Write out again, exactly, the lines of the listing below from the first one through the one that contains "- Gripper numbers", and no other lines.

---------- DATA ----------

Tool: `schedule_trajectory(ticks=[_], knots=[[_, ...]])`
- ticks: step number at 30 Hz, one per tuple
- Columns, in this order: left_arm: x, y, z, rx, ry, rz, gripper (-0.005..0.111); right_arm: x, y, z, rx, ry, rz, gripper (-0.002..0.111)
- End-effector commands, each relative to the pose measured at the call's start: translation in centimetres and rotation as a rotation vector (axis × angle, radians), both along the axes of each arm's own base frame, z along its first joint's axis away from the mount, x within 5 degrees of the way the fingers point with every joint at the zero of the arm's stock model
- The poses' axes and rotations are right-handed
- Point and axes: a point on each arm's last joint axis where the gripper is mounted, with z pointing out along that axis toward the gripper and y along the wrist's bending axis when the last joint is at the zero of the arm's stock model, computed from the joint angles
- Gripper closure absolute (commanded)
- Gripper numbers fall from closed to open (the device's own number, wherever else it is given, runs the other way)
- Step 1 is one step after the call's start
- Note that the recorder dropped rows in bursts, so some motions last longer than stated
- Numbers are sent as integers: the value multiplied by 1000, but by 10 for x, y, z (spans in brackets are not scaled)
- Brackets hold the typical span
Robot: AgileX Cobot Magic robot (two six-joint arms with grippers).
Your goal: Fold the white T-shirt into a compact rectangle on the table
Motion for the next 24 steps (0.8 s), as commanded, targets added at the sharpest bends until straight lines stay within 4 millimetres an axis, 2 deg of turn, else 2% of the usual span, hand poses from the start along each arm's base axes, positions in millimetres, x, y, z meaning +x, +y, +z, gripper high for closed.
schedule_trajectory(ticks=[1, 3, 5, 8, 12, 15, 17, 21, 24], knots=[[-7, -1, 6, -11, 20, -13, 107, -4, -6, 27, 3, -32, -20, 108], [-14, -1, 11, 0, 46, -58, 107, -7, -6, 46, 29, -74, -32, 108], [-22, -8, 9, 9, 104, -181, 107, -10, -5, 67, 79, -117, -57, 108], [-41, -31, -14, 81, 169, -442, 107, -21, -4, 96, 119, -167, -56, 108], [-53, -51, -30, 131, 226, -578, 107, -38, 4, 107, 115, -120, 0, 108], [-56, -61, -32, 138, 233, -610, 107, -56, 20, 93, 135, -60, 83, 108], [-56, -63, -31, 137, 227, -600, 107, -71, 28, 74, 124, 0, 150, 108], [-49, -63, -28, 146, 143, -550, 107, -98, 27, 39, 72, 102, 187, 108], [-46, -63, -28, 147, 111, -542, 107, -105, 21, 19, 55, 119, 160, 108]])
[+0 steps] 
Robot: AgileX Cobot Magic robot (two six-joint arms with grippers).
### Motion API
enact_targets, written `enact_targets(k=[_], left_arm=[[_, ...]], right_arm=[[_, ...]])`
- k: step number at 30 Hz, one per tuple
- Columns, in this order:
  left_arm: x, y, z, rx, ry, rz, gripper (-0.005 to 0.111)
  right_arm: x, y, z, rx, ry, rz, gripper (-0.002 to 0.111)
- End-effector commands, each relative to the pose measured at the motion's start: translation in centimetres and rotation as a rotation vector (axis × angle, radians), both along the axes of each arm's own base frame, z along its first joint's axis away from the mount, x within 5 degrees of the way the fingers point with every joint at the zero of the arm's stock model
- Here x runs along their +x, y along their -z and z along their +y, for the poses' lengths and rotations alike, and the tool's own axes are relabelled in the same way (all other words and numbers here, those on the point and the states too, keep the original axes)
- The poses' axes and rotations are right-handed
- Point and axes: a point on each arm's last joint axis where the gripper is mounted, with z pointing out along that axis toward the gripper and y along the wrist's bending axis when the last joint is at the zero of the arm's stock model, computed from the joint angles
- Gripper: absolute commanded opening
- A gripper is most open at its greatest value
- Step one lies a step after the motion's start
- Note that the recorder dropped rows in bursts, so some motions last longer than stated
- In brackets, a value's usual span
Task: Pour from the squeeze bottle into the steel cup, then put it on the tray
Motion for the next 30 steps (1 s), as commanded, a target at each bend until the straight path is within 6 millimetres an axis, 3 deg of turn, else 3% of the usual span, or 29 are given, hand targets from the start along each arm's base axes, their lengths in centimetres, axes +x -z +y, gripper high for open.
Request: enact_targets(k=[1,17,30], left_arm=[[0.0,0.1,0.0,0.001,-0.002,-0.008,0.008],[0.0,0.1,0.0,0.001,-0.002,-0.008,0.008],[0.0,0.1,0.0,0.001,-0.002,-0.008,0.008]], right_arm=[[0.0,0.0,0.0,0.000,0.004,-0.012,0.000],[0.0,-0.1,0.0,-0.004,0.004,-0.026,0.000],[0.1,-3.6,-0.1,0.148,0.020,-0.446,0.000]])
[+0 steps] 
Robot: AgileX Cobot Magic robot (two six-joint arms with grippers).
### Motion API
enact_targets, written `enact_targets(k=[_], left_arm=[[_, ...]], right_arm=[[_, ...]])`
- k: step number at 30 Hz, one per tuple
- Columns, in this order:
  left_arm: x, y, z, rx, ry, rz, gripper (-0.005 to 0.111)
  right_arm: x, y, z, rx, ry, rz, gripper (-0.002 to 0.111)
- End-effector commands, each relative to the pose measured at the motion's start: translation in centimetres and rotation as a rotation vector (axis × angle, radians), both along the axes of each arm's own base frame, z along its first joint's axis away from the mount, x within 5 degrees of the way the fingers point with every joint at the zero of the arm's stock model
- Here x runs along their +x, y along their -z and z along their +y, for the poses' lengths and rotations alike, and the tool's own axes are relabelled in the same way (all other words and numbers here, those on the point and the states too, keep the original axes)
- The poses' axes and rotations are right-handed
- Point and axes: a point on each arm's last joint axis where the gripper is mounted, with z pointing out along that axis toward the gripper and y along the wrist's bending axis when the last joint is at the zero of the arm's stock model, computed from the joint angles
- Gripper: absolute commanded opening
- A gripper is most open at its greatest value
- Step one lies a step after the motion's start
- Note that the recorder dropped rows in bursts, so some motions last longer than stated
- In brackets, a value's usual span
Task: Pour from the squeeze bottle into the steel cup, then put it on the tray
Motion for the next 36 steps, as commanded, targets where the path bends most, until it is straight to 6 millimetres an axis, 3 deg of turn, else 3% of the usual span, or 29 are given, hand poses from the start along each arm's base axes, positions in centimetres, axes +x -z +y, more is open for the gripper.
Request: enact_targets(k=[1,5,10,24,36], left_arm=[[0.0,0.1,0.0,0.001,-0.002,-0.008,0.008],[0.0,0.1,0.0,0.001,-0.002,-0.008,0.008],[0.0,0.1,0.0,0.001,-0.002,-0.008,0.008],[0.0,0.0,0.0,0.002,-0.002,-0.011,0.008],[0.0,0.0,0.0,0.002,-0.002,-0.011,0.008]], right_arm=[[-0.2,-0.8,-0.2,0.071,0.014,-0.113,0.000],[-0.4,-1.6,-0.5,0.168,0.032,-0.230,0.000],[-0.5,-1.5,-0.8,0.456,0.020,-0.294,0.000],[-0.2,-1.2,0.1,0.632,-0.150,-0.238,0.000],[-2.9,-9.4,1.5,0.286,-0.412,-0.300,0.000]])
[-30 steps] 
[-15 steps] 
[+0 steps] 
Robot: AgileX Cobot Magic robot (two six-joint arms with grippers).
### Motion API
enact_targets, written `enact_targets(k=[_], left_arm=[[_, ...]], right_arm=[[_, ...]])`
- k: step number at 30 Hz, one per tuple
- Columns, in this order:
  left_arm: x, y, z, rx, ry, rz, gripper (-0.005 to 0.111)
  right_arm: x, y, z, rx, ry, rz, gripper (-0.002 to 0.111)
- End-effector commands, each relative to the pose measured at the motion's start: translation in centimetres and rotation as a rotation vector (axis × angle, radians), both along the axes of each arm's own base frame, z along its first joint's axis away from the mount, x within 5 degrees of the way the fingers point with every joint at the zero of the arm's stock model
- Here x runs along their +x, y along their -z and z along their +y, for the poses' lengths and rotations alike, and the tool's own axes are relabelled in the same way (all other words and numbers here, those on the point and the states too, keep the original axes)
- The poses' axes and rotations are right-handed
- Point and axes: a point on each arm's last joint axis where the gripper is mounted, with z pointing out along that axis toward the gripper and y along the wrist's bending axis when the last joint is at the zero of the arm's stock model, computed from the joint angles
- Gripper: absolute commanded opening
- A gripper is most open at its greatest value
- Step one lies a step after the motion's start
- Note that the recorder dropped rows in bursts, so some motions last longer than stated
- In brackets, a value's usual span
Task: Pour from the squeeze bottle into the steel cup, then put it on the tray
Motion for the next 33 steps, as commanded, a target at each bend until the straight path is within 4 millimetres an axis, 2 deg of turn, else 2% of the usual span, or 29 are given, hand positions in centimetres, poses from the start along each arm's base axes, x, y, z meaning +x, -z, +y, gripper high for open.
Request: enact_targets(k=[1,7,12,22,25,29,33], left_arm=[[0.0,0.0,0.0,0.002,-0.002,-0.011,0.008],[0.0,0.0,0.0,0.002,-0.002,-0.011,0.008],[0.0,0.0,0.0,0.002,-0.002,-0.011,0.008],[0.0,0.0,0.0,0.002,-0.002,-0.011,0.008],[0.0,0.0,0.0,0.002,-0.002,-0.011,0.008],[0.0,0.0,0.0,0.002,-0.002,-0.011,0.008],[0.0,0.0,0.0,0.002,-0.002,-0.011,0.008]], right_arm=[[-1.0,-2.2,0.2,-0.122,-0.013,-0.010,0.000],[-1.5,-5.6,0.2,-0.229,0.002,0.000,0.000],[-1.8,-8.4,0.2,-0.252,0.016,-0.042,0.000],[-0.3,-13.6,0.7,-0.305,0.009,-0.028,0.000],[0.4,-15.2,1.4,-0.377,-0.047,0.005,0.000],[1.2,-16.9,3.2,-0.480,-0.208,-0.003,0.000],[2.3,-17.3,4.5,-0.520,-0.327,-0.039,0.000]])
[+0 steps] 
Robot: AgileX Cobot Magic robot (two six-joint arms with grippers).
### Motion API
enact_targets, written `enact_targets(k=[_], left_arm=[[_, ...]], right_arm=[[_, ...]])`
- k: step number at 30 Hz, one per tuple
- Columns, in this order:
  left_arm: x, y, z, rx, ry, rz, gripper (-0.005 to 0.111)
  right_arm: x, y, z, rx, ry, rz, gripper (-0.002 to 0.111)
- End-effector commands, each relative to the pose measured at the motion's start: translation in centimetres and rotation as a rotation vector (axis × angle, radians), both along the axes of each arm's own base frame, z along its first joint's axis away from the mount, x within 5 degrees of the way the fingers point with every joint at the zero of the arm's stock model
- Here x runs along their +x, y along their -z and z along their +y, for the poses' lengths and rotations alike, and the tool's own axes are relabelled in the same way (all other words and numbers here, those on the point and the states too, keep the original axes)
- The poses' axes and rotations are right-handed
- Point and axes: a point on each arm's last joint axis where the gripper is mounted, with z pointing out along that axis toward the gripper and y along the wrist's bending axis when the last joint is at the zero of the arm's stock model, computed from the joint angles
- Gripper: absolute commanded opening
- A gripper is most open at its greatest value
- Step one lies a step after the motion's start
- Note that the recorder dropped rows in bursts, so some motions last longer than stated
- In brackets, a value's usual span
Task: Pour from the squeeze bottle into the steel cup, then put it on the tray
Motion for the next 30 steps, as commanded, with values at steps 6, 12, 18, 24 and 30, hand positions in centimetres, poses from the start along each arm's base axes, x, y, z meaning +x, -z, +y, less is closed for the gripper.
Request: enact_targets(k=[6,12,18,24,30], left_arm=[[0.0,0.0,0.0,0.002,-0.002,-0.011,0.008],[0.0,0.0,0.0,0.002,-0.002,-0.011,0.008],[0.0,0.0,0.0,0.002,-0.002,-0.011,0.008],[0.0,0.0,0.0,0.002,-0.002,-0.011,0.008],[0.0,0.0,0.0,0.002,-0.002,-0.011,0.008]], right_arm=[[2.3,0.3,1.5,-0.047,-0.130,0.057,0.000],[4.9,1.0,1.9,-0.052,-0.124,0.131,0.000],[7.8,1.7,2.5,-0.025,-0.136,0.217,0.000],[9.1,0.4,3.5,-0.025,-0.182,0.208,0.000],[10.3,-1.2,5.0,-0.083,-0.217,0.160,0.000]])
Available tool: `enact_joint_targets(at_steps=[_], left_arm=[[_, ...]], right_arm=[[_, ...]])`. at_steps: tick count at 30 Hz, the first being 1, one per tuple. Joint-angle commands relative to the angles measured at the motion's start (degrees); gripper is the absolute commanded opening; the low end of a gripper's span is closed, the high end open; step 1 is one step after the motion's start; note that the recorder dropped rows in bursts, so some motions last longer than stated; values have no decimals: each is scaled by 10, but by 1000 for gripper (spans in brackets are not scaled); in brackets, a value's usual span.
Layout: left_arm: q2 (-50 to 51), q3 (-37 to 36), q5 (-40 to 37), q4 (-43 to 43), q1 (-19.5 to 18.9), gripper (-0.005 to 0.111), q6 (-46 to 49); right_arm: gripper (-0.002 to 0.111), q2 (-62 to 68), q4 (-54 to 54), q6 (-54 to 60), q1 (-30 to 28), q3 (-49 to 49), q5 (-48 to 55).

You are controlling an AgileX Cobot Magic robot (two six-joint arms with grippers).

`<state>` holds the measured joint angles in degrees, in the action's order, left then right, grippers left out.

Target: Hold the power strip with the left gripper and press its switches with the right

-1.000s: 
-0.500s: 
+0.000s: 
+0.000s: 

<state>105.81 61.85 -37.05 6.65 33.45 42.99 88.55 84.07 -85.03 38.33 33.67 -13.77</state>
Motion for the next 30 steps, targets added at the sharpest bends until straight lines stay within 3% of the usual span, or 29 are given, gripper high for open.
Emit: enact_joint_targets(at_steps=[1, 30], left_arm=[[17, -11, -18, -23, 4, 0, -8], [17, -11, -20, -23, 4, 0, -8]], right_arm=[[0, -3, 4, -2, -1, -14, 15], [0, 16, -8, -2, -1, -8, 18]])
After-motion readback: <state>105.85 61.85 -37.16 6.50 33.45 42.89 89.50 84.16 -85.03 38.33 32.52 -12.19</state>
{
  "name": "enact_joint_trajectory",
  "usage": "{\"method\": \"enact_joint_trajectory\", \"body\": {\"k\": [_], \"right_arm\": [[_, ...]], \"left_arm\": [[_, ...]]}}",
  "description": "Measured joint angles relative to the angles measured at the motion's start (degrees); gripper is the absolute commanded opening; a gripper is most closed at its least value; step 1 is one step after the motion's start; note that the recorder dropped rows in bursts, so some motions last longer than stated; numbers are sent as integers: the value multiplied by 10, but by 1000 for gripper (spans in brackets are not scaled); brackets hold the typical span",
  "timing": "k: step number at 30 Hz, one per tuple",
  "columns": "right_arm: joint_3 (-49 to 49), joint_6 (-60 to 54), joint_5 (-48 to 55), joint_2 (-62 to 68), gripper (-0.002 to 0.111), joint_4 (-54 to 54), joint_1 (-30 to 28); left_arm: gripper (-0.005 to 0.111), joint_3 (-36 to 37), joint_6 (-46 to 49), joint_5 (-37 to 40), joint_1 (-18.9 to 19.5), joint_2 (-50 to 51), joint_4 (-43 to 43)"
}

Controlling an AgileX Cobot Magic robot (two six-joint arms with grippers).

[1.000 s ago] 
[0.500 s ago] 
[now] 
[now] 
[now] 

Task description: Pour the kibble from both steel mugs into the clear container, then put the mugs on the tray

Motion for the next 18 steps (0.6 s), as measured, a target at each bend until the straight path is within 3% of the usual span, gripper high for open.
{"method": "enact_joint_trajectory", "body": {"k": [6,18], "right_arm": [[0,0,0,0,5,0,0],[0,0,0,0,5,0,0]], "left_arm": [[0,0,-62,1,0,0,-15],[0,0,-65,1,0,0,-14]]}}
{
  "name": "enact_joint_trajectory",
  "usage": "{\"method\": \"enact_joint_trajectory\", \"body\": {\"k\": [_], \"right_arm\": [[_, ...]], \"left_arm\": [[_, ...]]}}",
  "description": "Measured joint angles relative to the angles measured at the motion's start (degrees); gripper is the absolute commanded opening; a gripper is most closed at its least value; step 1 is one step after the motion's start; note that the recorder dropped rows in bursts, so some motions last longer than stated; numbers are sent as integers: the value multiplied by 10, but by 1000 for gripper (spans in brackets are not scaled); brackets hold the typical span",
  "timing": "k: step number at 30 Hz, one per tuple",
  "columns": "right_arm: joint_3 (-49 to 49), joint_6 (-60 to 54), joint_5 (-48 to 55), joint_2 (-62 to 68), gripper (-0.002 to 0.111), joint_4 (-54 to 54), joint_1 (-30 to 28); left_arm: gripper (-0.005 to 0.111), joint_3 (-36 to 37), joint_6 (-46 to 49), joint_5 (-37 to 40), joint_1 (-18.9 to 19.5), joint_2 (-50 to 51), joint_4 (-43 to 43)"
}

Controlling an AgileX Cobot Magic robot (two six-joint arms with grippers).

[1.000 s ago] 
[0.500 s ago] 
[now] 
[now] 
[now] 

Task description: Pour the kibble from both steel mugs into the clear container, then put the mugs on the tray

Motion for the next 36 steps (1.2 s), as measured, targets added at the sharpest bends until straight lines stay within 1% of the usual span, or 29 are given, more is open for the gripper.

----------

- RESULT FOR THIS TASK:
Tool: `schedule_trajectory(ticks=[_], knots=[[_, ...]])`
- ticks: step number at 30 Hz, one per tuple
- Columns, in this order: left_arm: x, y, z, rx, ry, rz, gripper (-0.005..0.111); right_arm: x, y, z, rx, ry, rz, gripper (-0.002..0.111)
- End-effector commands, each relative to the pose measured at the call's start: translation in centimetres and rotation as a rotation vector (axis × angle, radians), both along the axes of each arm's own base frame, z along its first joint's axis away from the mount, x within 5 degrees of the way the fingers point with every joint at the zero of the arm's stock model
- The poses' axes and rotations are right-handed
- Point and axes: a point on each arm's last joint axis where the gripper is mounted, with z pointing out along that axis toward the gripper and y along the wrist's bending axis when the last joint is at the zero of the arm's stock model, computed from the joint angles
- Gripper closure absolute (commanded)
- Gripper numbers fall from closed to open (the device's own number, wherever else it is given, runs the other way)

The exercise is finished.